At the turn of the year 2023, the legislator laid the foundations to accelerate external tax audits in the future. In this context, external tax audits for taxes arising after 31 December 2024 will be completed more quickly. In addition, it will be possible to document interim audit results in a binding manner from 2025 onwards. In the following the most important regulations and possible implications for tax due diligence processes in a classic share deal from the perspective of the purchaser are discussed.

Faster tax audits and more duties to cooperate on the part of the taxpayer

Effective 1 January 2023, tax authorities can demand with the announcement of the audit that the taxpayer presents documents that are subject to a recording and storage obligation. On the other hand, the auditing authority is required to define the so-called audit focal points. Thus, knowing this in advance, the taxpayer may prepare to deal with the defined focal points early on and proactively. This enables the parties participating in the taxpayer's transaction to better focalise their examination procedures. 

In the case of taxes that arise after 31 December 2024, tax investigations will be handled faster. Thus, the period for which the deadline for issuing a tax assessment decision can be suspended based on audit orders is limited to five years counted from the end of the year in which the audit order was notified. This deadline is crucial in terms of the date by which tax assessment decisions can be changed. It should enable scheduling the term of an official tax investigation right at the outset. From the perspective of purchasers, this can be assessed positively as regards the scope of the risk of back tax claims. This would alleviate the sword of Damocles hovering over past periods which could become the subject of a pending tax audit over long periods of time. This will accordingly shorten the period subject to risk exposure. As tax audits will be shorter, the number of tax audit reports that can be used in tax due diligences could also increase. This, in turn, will increase the analytical potential of the due diligence risk determination. 
 

Structuring a tax investigation as partial audits and interim discussions

Tax audits that start in 2025 can be structured to deliver partial audit reports and partial tax assessment notices. Thus, tax bases for separate issues already investigated can be assessed separately before the tax audit is completed with regard to the remaining areas. These partial results are binding for the subsequent tax assessment notice. They thus further limit the risk of contingent back tax claims. These initially assessed back taxes would then be taken into account as debt items, which would (in part) create legal certainty already during the ongoing tax audit. This would make it possible to further limit any other indemnification agreements or purchase price retentions.

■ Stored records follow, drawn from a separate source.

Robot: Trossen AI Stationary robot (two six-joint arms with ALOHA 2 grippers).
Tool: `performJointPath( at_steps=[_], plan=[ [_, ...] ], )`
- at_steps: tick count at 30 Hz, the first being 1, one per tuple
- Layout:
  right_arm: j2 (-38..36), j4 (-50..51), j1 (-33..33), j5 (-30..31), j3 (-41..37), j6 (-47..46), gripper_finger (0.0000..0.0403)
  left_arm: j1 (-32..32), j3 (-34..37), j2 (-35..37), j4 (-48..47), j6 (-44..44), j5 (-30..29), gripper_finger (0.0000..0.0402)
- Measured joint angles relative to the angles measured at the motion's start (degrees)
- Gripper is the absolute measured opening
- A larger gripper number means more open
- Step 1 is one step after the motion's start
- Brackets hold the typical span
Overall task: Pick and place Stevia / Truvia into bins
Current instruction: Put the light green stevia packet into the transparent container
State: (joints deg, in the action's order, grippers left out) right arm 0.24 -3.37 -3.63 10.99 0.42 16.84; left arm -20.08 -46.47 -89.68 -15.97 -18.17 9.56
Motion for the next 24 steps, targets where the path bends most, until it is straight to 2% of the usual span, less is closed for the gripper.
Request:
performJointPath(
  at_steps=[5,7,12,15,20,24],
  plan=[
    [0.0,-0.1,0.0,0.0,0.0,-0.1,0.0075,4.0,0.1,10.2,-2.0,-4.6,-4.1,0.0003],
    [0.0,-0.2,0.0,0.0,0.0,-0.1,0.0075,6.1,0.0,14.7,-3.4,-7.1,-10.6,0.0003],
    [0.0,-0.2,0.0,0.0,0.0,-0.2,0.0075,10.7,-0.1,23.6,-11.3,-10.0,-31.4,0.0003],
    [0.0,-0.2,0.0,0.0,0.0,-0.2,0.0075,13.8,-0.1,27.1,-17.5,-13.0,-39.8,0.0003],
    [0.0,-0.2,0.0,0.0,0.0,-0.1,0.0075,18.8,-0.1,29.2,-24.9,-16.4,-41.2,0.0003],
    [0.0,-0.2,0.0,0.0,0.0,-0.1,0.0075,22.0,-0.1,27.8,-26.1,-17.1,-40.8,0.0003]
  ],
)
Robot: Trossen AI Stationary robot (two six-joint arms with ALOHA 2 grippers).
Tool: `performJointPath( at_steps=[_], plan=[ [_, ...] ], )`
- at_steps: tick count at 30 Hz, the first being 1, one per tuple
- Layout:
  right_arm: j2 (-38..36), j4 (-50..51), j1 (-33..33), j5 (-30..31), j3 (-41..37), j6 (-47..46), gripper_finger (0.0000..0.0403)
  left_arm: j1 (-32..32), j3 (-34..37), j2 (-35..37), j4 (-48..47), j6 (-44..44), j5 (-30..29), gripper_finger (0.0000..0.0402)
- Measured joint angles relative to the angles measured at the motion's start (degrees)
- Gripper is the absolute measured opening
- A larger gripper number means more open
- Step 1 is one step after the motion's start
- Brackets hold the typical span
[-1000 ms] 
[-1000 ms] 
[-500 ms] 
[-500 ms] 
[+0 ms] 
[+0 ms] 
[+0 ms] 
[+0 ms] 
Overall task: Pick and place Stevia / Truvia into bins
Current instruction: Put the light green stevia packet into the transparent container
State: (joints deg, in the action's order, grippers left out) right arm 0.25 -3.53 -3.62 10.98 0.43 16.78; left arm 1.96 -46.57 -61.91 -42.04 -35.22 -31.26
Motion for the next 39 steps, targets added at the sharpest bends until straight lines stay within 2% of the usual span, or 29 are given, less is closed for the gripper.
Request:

Even with no partial results yet available, it would be possible for the taxpayer to conduct regular interim discussions with tax authorities. In addition to the audit inquiries made so far, each discussion could provide initial indications for the direction in which the tax officials are heading with the pending tax audit.

More targeted tax due diligence processes possible in the future and increased warranties for purchasers

In summary, it can be stated that the measures aimed at modernising external tax audits can have huge implications for the quality and analytical potential of tax due diligence processes in the future. This, in turn, would help limit tax risks for a contemplated transaction and make risks more quantifiable. Both purchasers and sellers could thus benefit from the modernisation.